Hold Sought on Imaging Pay Cuts
With Medicare due to slash payments for imaging services by 35%–55% in January 2007, provider organizations are rallying to delay or repeal the cuts, which call for payments for the technical component—equipment, supplies, and overhead for imaging services—to be reimbursed at the hospital outpatient payment rate if it is lower than the physician fee schedule. At a hearing of the House Energy and Commerce Health Subcommittee, Democrats and Republicans said they were concerned the reductions were enacted without public input and without any assessment of the impact on beneficiaries. The cuts were inserted into the Deficit Reduction Act during a House-Senate conference; the act was signed in February 2006. “We don't know exactly what we've done, or how well or how poorly we've done it,” said Rep. John Dingell (D-Mich.) at the hearing. H.R. 5704, sponsored by Rep. Joseph Pitts (R-Penn.), would institute a 2-year moratorium. Many medical organizations voiced objections to the cuts, including the American College of Cardiology, the Society for Vascular Surgery, and the Society for Cardiovascular Angiography and Interventions. The ACC “cautiously supports” the Pitts bill, said Dr. Kim A. Williams, director of nuclear cardiology at the University of Chicago and cochair of the ACC's Cardiovascular Imaging Collaborative, at a briefing with reporters. It's not clear how the cuts could be eliminated without causing reductions in other areas, he said. Rep. Carolyn McCarthy (D-N.Y.) has introduced a bill that would repeal the cuts (H.R. 5238).
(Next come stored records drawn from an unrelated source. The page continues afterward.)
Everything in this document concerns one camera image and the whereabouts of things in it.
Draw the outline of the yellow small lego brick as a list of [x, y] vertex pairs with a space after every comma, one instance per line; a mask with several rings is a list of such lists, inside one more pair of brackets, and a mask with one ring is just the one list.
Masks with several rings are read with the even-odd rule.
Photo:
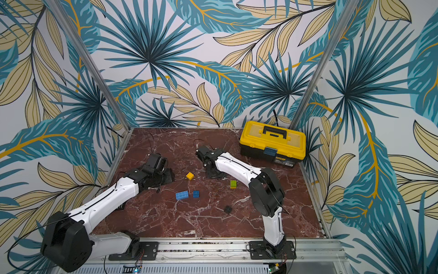
[[194, 175], [193, 173], [189, 172], [189, 173], [186, 175], [186, 177], [187, 177], [188, 180], [193, 180], [194, 177], [195, 177], [195, 175]]

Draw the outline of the light blue long lego brick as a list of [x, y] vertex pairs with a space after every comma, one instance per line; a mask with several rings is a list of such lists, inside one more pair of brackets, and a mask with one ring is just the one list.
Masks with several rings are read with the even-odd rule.
[[176, 200], [183, 200], [189, 198], [189, 192], [188, 191], [182, 191], [176, 193]]

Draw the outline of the green yellow lego brick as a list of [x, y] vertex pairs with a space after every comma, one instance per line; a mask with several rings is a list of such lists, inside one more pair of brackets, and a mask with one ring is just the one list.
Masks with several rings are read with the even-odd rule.
[[237, 181], [236, 180], [231, 180], [230, 181], [230, 188], [231, 189], [236, 189], [237, 188]]

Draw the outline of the black small lego brick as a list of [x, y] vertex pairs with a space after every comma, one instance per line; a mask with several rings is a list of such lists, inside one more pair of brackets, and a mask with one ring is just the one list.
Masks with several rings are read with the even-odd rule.
[[233, 211], [233, 209], [232, 209], [231, 206], [229, 206], [229, 205], [226, 205], [226, 206], [225, 206], [225, 208], [224, 208], [224, 212], [225, 212], [226, 214], [230, 215], [230, 214], [232, 213], [232, 211]]

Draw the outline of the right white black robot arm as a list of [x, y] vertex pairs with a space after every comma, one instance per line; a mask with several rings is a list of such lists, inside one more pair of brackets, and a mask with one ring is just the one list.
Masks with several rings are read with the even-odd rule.
[[251, 166], [220, 148], [211, 150], [201, 146], [196, 149], [196, 156], [203, 163], [208, 178], [222, 179], [229, 175], [249, 189], [252, 203], [262, 215], [265, 252], [273, 259], [283, 255], [286, 245], [282, 225], [285, 192], [275, 172], [271, 168]]

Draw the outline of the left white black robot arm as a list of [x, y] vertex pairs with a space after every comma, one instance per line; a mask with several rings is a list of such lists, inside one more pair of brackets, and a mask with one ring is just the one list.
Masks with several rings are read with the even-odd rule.
[[139, 237], [129, 231], [92, 235], [95, 227], [122, 204], [144, 190], [174, 182], [167, 158], [149, 154], [145, 164], [132, 169], [114, 185], [91, 201], [71, 210], [60, 211], [49, 218], [41, 254], [66, 272], [73, 272], [88, 260], [121, 256], [137, 259], [141, 255]]

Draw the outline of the yellow black toolbox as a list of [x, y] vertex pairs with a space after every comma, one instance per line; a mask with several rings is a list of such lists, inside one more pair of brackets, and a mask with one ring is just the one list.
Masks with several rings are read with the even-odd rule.
[[249, 121], [240, 137], [241, 155], [284, 166], [306, 157], [306, 136], [299, 131]]

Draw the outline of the aluminium left table rail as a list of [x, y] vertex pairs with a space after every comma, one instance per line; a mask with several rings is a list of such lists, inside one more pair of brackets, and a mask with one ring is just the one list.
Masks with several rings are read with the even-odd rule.
[[134, 131], [134, 128], [131, 128], [125, 135], [125, 137], [123, 138], [119, 148], [116, 151], [114, 160], [112, 162], [112, 165], [110, 166], [110, 169], [108, 171], [107, 174], [107, 178], [106, 178], [106, 186], [110, 186], [113, 177], [115, 176], [116, 170], [119, 166], [119, 163], [122, 159], [122, 156], [125, 154], [125, 149], [129, 143], [129, 140], [131, 139], [132, 133]]

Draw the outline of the aluminium table rail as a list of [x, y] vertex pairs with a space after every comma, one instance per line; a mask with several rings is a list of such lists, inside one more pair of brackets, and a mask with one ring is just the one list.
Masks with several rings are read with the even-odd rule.
[[323, 217], [323, 213], [322, 213], [322, 210], [321, 210], [321, 207], [319, 204], [319, 200], [318, 200], [318, 192], [314, 191], [315, 185], [311, 182], [310, 177], [307, 175], [304, 164], [300, 163], [299, 166], [300, 166], [303, 178], [305, 180], [306, 186], [308, 188], [310, 199], [311, 199], [311, 202], [313, 204], [313, 208], [314, 208], [315, 214], [317, 216], [318, 223], [319, 223], [319, 226], [321, 228], [321, 232], [325, 238], [331, 239], [333, 236], [332, 236], [330, 229], [329, 229], [329, 227], [328, 227], [328, 225]]
[[122, 159], [122, 156], [125, 154], [125, 149], [129, 143], [129, 140], [131, 139], [132, 133], [134, 131], [134, 128], [131, 128], [125, 135], [125, 137], [123, 138], [119, 148], [116, 151], [114, 160], [112, 162], [112, 165], [110, 166], [110, 169], [108, 171], [107, 174], [107, 178], [106, 178], [106, 186], [110, 186], [113, 177], [115, 176], [116, 170], [119, 166], [119, 163]]

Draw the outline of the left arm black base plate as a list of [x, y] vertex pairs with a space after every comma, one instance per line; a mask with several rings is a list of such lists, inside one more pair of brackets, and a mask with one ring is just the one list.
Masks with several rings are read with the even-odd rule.
[[154, 261], [158, 252], [158, 242], [131, 243], [128, 250], [121, 254], [111, 254], [109, 261]]

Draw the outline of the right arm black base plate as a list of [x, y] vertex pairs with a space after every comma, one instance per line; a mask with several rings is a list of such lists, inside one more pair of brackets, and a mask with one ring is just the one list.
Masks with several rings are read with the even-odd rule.
[[250, 241], [247, 245], [252, 260], [292, 260], [296, 259], [294, 243], [282, 241], [273, 246], [266, 241]]

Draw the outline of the aluminium right table rail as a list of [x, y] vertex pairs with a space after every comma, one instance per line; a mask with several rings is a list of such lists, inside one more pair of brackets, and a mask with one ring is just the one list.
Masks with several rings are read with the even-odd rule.
[[313, 204], [313, 208], [314, 208], [315, 214], [317, 216], [318, 223], [319, 223], [319, 226], [321, 228], [321, 232], [325, 238], [331, 239], [333, 236], [332, 236], [330, 229], [329, 229], [329, 227], [328, 227], [328, 225], [323, 217], [323, 213], [322, 213], [322, 210], [321, 210], [321, 207], [319, 204], [319, 200], [318, 200], [318, 192], [314, 191], [315, 185], [311, 182], [310, 177], [307, 175], [304, 164], [300, 163], [299, 166], [300, 166], [303, 178], [305, 180], [306, 186], [308, 188], [310, 199], [311, 199], [311, 202]]

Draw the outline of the aluminium left corner post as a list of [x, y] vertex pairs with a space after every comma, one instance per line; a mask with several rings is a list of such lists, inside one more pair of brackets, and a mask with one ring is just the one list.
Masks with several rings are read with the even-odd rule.
[[131, 130], [130, 124], [127, 122], [124, 114], [120, 110], [120, 107], [117, 105], [115, 98], [111, 94], [107, 86], [107, 83], [105, 82], [100, 71], [98, 70], [97, 65], [92, 60], [92, 57], [89, 51], [87, 50], [83, 40], [81, 39], [78, 32], [74, 29], [74, 24], [68, 18], [68, 14], [66, 13], [66, 10], [63, 8], [61, 1], [48, 0], [47, 4], [50, 10], [53, 12], [55, 19], [58, 21], [62, 29], [65, 31], [66, 36], [68, 37], [68, 39], [71, 41], [74, 48], [78, 52], [78, 56], [82, 58], [85, 67], [89, 71], [89, 74], [93, 77], [96, 84], [98, 85], [98, 88], [100, 88], [100, 91], [107, 99], [108, 105], [113, 109], [118, 121], [126, 131], [130, 131]]

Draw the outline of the aluminium corner post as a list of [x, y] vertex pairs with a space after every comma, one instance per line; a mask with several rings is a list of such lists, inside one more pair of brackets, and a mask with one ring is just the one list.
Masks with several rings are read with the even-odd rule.
[[120, 110], [120, 107], [117, 105], [115, 98], [111, 94], [107, 86], [107, 83], [105, 82], [100, 71], [98, 70], [97, 65], [92, 60], [92, 57], [89, 51], [87, 50], [83, 40], [81, 39], [78, 32], [74, 29], [74, 24], [68, 18], [68, 14], [66, 13], [66, 10], [63, 8], [61, 1], [48, 0], [47, 4], [50, 10], [53, 12], [55, 19], [58, 21], [62, 29], [65, 31], [66, 36], [68, 37], [68, 39], [71, 41], [74, 48], [78, 52], [78, 56], [82, 58], [85, 67], [89, 71], [89, 74], [93, 77], [96, 84], [98, 85], [98, 88], [100, 88], [100, 91], [107, 99], [108, 105], [113, 109], [118, 121], [126, 131], [130, 131], [131, 130], [130, 124], [127, 122], [124, 114]]
[[342, 14], [340, 15], [339, 20], [337, 21], [336, 25], [334, 26], [333, 35], [331, 38], [327, 41], [327, 45], [325, 47], [325, 50], [322, 52], [321, 58], [318, 62], [318, 65], [314, 71], [314, 74], [306, 88], [306, 91], [304, 92], [300, 104], [298, 105], [298, 108], [296, 112], [294, 113], [294, 117], [291, 121], [291, 124], [289, 126], [289, 129], [291, 130], [298, 130], [298, 124], [301, 120], [301, 116], [306, 110], [307, 105], [309, 104], [309, 101], [311, 99], [311, 96], [317, 86], [317, 83], [322, 75], [322, 72], [326, 65], [328, 64], [334, 50], [336, 49], [337, 44], [339, 43], [343, 32], [345, 28], [348, 25], [348, 22], [350, 18], [352, 17], [355, 8], [357, 7], [359, 1], [347, 1], [344, 9], [342, 11]]

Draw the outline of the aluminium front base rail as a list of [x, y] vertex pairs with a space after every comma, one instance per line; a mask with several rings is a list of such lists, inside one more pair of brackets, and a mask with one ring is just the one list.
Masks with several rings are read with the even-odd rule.
[[78, 274], [351, 274], [338, 239], [289, 239], [272, 259], [252, 238], [143, 238], [141, 260], [121, 256], [87, 261]]

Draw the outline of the aluminium right corner post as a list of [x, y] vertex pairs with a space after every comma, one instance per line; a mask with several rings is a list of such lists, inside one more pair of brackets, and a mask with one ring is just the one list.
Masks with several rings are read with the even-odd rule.
[[298, 124], [301, 120], [301, 116], [306, 110], [307, 105], [309, 104], [309, 101], [311, 99], [311, 96], [317, 86], [317, 83], [322, 75], [322, 72], [326, 65], [328, 64], [334, 50], [336, 49], [337, 44], [339, 43], [343, 32], [345, 28], [348, 25], [348, 22], [350, 18], [352, 17], [355, 8], [357, 7], [359, 1], [347, 1], [344, 9], [342, 11], [342, 14], [340, 15], [339, 20], [337, 21], [336, 25], [334, 26], [333, 35], [331, 38], [327, 41], [327, 45], [325, 47], [325, 50], [322, 52], [321, 58], [318, 62], [318, 65], [314, 71], [314, 74], [306, 88], [306, 91], [304, 92], [300, 104], [298, 105], [298, 108], [296, 112], [294, 113], [294, 117], [291, 121], [291, 124], [289, 126], [289, 129], [291, 130], [298, 130]]
Call to Action on Risk Factors
The American Heart Association and the American Diabetes Association have issued a call to action to assess patients for their global risk of cardiovascular disease and diabetes. The groups cowrote a document published in both Circulation and Diabetes Care in part to dispel the notion that there is disagreement between them about the need to assess patients for risk factors such as prediabetes, hypertension, dyslipidemia, obesity, and smoking. The debate between the groups has been specifically about the clinical utility of the term “metabolic syndrome,” not about the overall need to screen patients' risk for cardiovascular disease (CVD), they said. “We are concerned that the presumed dispute will lead to a reduction in the favorable trend of many aspects of CVD risk factor reduction,” said AHA president Dr. Robert H. Eckel and ADA president Dr. Robert Rizza, along with science advisers Richard Kahn, Ph.D., of the ADA and Dr. Rose Marie Robertson of the AHA. Risk assessment and adherence to national guidelines remains “woefully suboptimal,” they said.
Postmarketing Study Failure
The Food and Drug Administration is doing a poor job of ensuring that pharmaceutical companies live up to postmarketing study commitments, according to a new report by the Department of Health and Human Services' Office of Inspector General. Among the findings: that the FDA can't easily identify if the studies are progressing or what stage they are in, and that monitoring postmarketing studies “is not a top priority at FDA.” The OIG reviewed new drug applications from 1990 to 2004; 48% of those applications had at least one postmarketing study commitment. Drug makers are required to submit annual status reports. The OIG found that 35% of the reports that should have been submitted in fiscal 2004 were missing or had no information on the study commitments. The OIG noted that the FDA has limited enforcement power in this area, but suggested that the agency require more, and more relevant, information from drug makers. In response, the FDA said it could not do that without additional regulations, but agreed that it needed to do more to improve its monitoring and to ensure that commitments are honored and that annual reports are thorough.
Supplement Side Effects
Dietary supplement makers and producers of over-the-counter drugs would be required to report serious adverse events to the FDA within 15 business days, under the Dietary Supplement and Nonprescription Drug Consumer Protection Act (S. 3456), currently pending in the U.S. Senate. The bill was introduced by strange bedfellows: Sen. Orrin Hatch (R-Utah), who crafted the 1994 Dietary Supplement Health and Education Act (DSHEA), which is widely seen as a loophole for the products, along with two frequent critics of DSHEA: Sen. Tom Harkin (D-Iowa) and Sen. Richard Durbin (D-Ill.). The proposal also has the backing of consumer advocates such as Consumer Reports and the Center for Science in the Public Interest, and of several industry groups. The bill has been reported out of the Senate Health, Education, Labor, and Pension Committee and next will go before the full Senate.